* _Activity_
Copy out each line of the material exactly. Pictures do not belong in the copy.

* _Data extract_

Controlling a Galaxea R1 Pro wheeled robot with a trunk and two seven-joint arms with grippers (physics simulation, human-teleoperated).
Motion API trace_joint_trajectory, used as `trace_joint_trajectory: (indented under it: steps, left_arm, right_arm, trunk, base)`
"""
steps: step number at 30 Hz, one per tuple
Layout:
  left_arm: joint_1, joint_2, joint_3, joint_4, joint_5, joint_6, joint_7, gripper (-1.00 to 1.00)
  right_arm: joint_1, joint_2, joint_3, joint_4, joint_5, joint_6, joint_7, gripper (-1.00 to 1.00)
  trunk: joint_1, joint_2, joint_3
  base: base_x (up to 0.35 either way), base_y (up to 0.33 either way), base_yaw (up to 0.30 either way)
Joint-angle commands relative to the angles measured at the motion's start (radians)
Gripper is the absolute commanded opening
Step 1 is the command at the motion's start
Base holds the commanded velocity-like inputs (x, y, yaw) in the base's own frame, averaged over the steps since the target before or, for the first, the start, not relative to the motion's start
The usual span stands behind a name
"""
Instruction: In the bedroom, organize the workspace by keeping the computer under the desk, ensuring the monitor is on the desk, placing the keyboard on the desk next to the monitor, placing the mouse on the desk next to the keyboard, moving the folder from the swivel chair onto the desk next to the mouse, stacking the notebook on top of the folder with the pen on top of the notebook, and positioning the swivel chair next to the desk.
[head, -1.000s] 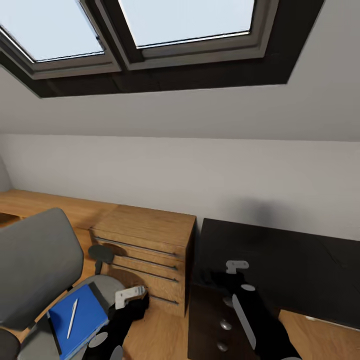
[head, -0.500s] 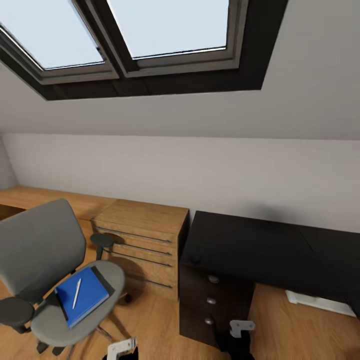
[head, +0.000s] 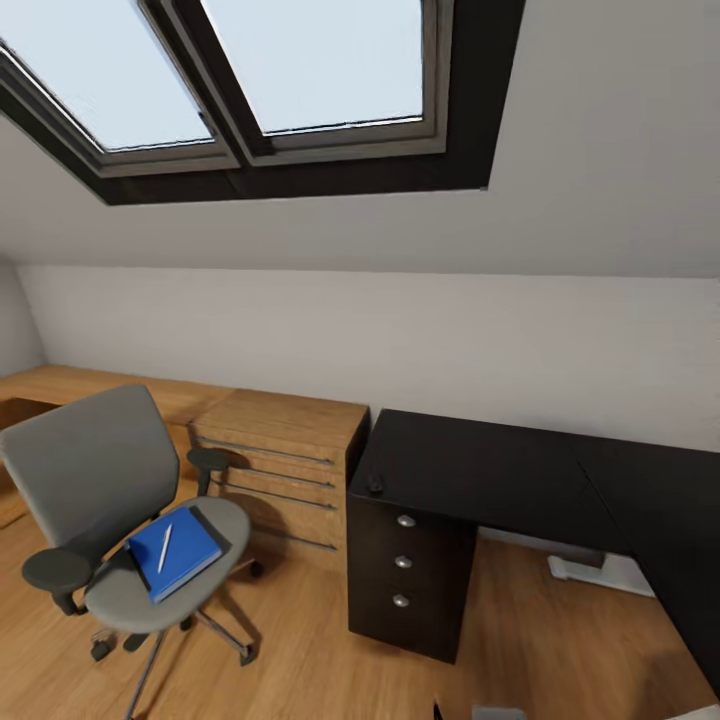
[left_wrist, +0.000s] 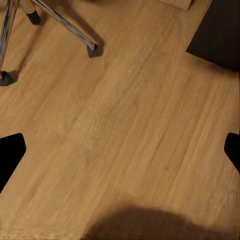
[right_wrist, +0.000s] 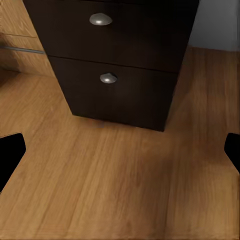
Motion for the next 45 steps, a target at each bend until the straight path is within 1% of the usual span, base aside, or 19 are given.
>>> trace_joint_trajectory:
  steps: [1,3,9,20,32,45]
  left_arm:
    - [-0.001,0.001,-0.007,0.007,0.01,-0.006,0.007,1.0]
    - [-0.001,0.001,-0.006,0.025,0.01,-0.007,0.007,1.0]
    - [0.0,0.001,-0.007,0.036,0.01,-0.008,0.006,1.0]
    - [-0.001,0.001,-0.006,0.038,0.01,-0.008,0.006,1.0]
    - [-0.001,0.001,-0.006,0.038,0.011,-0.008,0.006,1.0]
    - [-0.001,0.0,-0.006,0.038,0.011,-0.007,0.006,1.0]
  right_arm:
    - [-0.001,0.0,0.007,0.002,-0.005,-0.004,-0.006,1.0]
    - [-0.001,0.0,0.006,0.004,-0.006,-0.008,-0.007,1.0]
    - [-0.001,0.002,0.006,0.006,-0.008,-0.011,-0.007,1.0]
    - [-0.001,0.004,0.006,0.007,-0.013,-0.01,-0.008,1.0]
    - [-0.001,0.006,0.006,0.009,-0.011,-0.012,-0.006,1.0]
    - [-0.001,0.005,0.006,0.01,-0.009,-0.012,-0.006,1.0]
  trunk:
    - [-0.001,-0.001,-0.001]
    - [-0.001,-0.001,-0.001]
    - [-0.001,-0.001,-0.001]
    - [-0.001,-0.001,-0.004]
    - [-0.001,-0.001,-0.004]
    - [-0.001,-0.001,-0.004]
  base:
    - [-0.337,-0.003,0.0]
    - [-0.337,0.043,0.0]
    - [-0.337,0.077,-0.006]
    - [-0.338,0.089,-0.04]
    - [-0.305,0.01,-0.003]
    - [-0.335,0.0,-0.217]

* _Answer for the task_
Controlling a Galaxea R1 Pro wheeled robot with a trunk and two seven-joint arms with grippers (physics simulation, human-teleoperated).
Motion API trace_joint_trajectory, used as `trace_joint_trajectory: (indented under it: steps, left_arm, right_arm, trunk, base)`
"""
steps: step number at 30 Hz, one per tuple
Layout:
  left_arm: joint_1, joint_2, joint_3, joint_4, joint_5, joint_6, joint_7, gripper (-1.00 to 1.00)
  right_arm: joint_1, joint_2, joint_3, joint_4, joint_5, joint_6, joint_7, gripper (-1.00 to 1.00)
  trunk: joint_1, joint_2, joint_3
  base: base_x (up to 0.35 either way), base_y (up to 0.33 either way), base_yaw (up to 0.30 either way)
Joint-angle commands relative to the angles measured at the motion's start (radians)
Gripper is the absolute commanded opening
Step 1 is the command at the motion's start
Base holds the commanded velocity-like inputs (x, y, yaw) in the base's own frame, averaged over the steps since the target before or, for the first, the start, not relative to the motion's start
The usual span stands behind a name
"""
Instruction: In the bedroom, organize the workspace by keeping the computer under the desk, ensuring the monitor is on the desk, placing the keyboard on the desk next to the monitor, placing the mouse on the desk next to the keyboard, moving the folder from the swivel chair onto the desk next to the mouse, stacking the notebook on top of the folder with the pen on top of the notebook, and positioning the swivel chair next to the desk.
[head, -1.000s] 
[head, -0.500s] 
[head, +0.000s] 
[left_wrist, +0.000s] 
[right_wrist, +0.000s] 
Motion for the next 45 steps, a target at each bend until the straight path is within 1% of the usual span, base aside, or 19 are given.
>>> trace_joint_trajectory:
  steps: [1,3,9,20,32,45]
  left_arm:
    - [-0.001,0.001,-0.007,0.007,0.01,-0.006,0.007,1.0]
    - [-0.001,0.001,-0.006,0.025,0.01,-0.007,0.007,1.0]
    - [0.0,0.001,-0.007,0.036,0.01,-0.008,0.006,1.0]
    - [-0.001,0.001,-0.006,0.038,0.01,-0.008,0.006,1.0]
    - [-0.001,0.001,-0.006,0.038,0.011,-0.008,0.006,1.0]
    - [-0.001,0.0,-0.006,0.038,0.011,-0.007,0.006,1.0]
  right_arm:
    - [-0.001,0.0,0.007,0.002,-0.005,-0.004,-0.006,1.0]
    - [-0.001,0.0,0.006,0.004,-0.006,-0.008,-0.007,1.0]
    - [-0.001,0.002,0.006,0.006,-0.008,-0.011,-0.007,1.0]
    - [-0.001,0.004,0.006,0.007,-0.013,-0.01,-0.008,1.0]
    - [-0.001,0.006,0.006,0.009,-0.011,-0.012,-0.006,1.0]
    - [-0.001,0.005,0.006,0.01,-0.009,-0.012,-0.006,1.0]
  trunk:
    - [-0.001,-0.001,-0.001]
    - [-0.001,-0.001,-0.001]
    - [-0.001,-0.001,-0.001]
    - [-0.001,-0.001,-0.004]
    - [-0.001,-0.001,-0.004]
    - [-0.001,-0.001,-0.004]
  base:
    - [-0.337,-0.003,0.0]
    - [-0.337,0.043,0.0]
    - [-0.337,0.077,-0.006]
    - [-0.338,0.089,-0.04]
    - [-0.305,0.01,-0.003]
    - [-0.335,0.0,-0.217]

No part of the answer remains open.